#### AIM OF THE TASK:
From the data below, copy each line that includes the word "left".

*** Block opens ***

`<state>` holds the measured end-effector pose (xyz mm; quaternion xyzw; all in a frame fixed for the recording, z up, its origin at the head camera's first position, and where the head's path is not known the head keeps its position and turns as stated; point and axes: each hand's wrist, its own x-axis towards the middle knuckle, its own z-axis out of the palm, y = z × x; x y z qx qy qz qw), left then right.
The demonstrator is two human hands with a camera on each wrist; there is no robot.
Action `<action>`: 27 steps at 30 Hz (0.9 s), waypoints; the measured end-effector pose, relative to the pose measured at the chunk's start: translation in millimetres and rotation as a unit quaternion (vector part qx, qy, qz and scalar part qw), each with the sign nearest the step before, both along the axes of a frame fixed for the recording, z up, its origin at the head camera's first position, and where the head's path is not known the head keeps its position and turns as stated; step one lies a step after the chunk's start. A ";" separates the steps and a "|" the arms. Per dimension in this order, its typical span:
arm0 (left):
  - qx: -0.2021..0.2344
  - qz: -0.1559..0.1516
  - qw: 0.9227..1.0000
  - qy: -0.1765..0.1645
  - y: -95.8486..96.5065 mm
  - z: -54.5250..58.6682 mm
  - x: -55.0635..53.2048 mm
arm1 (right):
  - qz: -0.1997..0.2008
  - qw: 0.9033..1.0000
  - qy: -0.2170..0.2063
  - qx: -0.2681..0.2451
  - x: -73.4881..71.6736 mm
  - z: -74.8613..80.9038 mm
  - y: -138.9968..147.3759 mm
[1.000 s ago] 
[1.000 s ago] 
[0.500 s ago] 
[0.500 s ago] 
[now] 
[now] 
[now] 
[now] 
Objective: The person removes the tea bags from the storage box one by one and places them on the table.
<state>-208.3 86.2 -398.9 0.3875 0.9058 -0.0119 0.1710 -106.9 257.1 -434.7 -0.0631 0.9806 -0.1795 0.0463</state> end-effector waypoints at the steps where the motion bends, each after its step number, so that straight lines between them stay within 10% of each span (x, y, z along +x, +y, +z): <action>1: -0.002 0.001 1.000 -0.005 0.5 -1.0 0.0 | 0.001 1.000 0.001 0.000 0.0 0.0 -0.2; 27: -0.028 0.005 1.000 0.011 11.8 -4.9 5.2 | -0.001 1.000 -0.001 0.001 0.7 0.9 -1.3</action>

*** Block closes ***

#### WORKED SOLUTION:
`<state>` holds the measured end-effector pose (xyz mm; quaternion xyzw; all in a frame fixed for the recording, z up, its origin at the head camera's first position, and where the head's path is not known the head keeps its position and turns as stated; point and axes: each hand's wrist, its own x-axis towards the middle knuckle, its own z-axis out of the palm, y = z × x; x y z qx qy qz qw), left then right.
arm0 (left):

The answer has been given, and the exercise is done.